## What needs to be done
Read the records below and copy each line that contains "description".

Start of Records provided

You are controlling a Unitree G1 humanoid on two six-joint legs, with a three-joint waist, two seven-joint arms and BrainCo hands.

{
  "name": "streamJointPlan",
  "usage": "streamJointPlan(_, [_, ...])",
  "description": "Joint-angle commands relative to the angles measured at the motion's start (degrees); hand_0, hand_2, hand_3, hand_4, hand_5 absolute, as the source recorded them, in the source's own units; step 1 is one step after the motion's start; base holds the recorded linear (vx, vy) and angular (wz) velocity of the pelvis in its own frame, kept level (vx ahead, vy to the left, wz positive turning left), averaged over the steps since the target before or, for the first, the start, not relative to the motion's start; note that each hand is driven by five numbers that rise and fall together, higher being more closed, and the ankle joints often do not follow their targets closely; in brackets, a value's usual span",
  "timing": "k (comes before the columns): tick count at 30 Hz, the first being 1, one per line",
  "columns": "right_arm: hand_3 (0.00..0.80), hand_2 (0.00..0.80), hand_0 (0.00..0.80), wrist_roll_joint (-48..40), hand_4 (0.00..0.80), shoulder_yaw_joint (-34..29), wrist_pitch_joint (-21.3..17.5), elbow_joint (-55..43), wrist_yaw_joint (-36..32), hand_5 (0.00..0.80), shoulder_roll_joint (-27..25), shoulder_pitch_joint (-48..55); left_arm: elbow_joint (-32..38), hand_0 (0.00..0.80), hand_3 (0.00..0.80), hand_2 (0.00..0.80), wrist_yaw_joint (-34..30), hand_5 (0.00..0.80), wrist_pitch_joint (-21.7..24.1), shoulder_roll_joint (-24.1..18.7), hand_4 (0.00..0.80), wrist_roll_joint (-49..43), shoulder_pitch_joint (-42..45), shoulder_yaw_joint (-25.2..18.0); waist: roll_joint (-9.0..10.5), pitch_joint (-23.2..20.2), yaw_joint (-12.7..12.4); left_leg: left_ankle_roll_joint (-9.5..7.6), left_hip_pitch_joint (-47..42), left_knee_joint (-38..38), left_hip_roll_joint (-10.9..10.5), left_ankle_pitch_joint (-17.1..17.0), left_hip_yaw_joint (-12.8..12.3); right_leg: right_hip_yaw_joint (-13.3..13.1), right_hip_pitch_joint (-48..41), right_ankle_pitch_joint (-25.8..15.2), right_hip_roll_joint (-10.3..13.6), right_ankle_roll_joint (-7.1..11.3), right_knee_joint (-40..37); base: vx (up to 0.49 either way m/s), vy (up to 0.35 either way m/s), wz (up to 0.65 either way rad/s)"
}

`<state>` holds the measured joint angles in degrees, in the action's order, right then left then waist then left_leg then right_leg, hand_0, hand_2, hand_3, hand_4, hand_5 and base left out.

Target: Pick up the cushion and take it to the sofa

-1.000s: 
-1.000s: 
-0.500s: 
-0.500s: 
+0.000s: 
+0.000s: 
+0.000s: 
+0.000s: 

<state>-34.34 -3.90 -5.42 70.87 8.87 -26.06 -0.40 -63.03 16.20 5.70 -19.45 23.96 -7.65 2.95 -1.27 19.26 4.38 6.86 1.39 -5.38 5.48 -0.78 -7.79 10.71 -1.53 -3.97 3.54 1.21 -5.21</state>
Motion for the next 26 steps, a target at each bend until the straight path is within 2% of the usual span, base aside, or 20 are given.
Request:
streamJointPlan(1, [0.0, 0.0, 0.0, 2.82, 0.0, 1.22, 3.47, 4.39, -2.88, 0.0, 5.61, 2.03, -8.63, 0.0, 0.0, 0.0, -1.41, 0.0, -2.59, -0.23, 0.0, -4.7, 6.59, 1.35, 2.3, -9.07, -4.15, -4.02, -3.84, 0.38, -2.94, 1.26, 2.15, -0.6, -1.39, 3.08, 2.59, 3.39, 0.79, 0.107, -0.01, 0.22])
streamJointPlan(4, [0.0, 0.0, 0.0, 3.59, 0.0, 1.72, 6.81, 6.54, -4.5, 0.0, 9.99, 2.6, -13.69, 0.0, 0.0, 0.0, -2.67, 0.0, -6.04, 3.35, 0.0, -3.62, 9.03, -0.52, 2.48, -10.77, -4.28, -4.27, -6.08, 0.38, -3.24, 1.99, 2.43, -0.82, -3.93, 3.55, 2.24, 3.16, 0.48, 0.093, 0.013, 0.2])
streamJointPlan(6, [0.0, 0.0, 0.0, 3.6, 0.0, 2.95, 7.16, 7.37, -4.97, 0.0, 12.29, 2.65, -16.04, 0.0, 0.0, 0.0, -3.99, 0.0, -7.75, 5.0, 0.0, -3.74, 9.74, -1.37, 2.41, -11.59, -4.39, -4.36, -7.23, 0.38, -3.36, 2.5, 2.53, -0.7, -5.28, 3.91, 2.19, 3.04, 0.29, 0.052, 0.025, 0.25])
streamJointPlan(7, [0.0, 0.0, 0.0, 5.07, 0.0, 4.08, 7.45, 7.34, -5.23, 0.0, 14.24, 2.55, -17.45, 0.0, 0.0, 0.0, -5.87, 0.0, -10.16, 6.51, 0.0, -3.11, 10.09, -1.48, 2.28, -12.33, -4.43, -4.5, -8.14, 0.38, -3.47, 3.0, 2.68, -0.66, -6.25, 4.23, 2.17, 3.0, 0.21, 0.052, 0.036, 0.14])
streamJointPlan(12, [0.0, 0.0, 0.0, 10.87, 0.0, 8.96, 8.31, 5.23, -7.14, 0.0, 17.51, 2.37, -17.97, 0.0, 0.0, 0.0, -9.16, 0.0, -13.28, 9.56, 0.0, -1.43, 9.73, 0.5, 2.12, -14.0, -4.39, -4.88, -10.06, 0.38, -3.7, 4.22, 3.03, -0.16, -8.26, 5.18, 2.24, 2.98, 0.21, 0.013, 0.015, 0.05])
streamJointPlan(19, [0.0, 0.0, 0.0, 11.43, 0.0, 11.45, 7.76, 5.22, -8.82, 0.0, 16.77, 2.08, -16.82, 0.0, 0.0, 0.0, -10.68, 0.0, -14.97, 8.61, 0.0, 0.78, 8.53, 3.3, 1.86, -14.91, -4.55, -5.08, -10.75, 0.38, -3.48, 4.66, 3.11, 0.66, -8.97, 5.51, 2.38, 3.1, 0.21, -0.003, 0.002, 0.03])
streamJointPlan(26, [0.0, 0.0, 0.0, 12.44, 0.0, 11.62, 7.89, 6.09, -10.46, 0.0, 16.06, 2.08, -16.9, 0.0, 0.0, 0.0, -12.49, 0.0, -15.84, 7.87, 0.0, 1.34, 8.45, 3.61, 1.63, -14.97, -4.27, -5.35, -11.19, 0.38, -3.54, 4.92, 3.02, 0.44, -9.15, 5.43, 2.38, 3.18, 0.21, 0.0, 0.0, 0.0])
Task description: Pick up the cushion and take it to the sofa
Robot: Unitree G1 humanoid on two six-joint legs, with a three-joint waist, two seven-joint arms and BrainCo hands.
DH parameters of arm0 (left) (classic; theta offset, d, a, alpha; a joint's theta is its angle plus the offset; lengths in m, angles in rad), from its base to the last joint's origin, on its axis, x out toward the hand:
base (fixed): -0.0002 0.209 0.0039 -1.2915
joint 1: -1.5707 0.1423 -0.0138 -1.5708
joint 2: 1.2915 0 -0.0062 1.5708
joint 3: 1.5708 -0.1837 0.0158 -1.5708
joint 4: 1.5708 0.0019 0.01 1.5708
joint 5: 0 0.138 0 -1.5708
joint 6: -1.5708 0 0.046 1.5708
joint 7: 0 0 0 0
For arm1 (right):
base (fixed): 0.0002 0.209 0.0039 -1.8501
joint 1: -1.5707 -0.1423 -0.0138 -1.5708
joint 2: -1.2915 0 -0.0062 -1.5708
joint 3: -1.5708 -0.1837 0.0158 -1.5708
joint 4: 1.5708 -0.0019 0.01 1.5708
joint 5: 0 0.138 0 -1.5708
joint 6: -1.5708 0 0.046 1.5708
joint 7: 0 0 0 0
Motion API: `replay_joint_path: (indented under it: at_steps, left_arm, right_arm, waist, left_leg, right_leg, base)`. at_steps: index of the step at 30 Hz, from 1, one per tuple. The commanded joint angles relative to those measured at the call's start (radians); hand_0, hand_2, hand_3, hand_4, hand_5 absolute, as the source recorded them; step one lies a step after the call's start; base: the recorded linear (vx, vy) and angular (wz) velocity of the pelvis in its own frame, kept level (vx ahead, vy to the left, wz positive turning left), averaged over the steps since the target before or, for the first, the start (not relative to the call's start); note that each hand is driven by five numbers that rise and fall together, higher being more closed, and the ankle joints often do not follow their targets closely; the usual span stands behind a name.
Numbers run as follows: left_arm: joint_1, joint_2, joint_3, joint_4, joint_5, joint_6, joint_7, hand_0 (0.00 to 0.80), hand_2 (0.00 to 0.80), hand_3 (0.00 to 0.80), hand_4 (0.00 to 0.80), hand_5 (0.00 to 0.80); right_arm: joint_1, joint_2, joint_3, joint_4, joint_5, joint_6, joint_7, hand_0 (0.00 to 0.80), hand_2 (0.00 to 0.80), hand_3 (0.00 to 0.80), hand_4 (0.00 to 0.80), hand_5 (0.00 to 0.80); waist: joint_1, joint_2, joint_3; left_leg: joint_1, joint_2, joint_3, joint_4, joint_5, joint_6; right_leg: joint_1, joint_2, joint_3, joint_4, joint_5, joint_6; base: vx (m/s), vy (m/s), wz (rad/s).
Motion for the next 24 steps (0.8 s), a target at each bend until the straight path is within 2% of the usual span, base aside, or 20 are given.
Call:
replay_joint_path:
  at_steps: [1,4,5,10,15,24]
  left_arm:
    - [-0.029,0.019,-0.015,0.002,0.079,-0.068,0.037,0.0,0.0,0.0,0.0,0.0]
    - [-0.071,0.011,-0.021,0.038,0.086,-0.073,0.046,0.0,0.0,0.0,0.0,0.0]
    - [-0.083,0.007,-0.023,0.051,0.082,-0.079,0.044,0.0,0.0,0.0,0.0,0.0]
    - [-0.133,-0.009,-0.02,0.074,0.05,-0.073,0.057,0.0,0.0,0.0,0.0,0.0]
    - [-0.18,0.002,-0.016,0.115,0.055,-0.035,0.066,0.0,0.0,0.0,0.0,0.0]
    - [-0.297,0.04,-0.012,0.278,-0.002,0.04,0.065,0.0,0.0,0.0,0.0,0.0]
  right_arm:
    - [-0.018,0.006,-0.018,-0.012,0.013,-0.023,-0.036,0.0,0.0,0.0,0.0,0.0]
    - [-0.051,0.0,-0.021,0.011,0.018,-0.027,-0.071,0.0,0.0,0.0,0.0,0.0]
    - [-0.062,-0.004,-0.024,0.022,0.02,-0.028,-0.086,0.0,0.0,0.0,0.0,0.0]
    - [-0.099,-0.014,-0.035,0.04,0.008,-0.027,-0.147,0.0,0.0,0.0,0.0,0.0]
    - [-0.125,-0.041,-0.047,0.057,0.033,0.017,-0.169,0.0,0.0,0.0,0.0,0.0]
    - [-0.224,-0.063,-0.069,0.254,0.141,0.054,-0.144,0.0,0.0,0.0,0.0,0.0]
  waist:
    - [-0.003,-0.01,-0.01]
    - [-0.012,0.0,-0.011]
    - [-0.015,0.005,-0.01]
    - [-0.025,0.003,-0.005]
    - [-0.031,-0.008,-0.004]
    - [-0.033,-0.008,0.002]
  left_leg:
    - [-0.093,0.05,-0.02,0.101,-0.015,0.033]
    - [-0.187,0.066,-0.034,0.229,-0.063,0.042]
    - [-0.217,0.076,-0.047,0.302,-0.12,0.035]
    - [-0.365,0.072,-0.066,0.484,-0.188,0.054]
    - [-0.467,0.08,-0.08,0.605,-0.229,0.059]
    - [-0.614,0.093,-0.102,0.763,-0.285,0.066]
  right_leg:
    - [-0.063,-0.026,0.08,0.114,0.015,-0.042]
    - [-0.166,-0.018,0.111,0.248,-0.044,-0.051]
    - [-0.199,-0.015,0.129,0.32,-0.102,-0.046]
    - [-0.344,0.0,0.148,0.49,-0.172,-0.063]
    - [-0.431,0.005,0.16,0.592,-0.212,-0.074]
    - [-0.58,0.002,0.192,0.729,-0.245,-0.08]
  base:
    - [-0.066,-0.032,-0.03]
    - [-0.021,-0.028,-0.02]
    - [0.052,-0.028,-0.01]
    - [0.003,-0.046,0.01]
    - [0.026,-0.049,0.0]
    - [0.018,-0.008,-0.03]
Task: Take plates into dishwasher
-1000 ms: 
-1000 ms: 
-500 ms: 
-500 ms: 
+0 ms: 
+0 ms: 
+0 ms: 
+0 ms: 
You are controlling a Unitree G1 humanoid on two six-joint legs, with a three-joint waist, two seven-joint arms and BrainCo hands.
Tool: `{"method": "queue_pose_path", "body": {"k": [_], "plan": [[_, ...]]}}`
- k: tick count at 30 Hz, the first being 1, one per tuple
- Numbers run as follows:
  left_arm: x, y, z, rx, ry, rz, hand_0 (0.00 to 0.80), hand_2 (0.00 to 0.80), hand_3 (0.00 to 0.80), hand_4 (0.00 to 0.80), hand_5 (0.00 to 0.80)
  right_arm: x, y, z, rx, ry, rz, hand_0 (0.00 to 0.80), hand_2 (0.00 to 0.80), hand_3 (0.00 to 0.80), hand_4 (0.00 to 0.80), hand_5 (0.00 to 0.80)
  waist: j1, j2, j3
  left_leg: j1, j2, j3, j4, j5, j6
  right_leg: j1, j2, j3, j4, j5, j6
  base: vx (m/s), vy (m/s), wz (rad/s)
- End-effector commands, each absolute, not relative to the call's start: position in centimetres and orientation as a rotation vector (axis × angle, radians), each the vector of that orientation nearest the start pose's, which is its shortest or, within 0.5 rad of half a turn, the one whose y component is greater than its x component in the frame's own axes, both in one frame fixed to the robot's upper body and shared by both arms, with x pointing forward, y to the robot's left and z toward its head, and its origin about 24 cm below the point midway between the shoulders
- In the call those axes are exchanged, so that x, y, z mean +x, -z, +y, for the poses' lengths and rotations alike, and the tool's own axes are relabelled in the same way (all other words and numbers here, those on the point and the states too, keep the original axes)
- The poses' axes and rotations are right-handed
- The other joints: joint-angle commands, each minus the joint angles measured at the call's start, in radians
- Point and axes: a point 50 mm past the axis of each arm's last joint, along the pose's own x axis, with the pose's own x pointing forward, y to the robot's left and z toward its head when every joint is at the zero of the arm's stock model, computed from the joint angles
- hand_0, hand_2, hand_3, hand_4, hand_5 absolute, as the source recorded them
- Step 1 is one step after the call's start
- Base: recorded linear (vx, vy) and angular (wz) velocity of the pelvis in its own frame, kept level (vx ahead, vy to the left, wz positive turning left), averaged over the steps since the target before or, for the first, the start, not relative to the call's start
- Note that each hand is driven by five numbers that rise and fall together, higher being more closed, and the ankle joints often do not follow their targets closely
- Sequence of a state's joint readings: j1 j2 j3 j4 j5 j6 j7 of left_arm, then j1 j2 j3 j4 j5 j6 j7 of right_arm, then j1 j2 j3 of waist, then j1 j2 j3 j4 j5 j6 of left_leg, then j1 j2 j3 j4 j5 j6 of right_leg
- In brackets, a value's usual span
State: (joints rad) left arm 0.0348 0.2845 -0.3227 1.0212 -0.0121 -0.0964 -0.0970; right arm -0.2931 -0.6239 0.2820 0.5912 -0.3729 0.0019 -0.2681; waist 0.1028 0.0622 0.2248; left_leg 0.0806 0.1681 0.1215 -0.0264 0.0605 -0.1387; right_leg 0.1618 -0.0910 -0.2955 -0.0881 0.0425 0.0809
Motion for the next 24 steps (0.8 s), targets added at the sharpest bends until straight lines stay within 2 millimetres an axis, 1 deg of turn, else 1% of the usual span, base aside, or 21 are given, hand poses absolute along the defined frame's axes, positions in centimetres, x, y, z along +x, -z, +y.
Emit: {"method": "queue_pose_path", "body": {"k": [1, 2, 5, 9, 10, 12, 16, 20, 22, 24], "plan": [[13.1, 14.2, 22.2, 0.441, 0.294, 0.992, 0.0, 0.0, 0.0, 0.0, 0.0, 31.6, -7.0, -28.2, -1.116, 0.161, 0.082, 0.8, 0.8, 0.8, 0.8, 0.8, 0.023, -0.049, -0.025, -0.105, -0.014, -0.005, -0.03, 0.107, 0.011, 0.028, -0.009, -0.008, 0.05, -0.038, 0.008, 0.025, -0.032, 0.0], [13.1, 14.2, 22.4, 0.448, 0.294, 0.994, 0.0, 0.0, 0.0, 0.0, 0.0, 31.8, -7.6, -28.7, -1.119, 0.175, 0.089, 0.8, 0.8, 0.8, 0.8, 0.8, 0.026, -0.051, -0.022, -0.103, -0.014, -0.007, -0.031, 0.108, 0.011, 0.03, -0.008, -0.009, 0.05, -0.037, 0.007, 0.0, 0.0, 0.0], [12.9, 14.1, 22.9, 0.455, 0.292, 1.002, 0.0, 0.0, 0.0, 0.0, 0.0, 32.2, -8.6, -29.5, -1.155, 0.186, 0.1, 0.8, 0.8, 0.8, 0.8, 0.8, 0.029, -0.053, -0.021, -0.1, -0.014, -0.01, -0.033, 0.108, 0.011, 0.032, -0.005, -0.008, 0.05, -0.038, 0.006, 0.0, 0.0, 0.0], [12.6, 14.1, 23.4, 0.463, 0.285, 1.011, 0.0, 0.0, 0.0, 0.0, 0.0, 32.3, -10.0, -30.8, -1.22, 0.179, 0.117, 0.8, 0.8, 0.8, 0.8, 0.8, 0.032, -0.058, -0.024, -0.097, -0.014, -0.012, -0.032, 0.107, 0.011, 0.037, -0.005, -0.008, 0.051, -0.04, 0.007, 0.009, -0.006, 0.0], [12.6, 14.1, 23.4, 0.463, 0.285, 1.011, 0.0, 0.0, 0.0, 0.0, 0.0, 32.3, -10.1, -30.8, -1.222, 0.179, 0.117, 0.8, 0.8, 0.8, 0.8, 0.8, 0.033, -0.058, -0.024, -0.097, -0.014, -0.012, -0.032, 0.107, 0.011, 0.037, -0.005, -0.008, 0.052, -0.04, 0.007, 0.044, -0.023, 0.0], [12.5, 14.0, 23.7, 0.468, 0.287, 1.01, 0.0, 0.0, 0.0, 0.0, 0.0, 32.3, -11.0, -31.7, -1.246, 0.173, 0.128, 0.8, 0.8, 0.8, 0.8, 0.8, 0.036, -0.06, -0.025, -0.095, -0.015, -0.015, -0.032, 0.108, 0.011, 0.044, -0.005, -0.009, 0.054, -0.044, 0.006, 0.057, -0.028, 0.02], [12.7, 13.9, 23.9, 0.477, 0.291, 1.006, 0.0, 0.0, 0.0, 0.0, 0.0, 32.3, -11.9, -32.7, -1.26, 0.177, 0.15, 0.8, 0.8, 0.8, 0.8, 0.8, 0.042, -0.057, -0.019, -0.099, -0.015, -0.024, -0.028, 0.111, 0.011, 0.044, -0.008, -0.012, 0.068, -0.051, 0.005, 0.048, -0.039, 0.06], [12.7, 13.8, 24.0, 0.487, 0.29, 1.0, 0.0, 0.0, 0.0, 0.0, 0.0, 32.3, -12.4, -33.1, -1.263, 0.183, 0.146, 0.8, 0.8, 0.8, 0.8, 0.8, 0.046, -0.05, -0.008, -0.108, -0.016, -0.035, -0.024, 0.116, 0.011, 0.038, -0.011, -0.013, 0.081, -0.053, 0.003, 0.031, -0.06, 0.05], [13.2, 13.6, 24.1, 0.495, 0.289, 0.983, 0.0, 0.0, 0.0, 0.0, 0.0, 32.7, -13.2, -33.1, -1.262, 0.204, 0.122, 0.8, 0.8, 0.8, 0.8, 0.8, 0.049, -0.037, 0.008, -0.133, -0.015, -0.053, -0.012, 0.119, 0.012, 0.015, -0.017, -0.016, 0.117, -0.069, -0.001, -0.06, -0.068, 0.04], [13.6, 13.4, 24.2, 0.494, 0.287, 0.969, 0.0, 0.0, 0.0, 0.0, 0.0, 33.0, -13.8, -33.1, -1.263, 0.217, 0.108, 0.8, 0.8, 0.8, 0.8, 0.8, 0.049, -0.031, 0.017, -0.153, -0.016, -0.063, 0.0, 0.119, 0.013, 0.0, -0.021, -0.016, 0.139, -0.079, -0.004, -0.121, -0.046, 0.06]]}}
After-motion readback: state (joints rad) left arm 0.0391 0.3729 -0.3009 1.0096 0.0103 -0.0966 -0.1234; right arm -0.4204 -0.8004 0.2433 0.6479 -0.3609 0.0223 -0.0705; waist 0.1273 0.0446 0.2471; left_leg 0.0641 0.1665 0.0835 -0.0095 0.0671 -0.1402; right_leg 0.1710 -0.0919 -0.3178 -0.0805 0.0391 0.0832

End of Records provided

## Exercise answer
  "description": "Joint-angle commands relative to the angles measured at the motion's start (degrees); hand_0, hand_2, hand_3, hand_4, hand_5 absolute, as the source recorded them, in the source's own units; step 1 is one step after the motion's start; base holds the recorded linear (vx, vy) and angular (wz) velocity of the pelvis in its own frame, kept level (vx ahead, vy to the left, wz positive turning left), averaged over the steps since the target before or, for the first, the start, not relative to the motion's start; note that each hand is driven by five numbers that rise and fall together, higher being more closed, and the ankle joints often do not follow their targets closely; in brackets, a value's usual span",
Task description: Pick up the cushion and take it to the sofa

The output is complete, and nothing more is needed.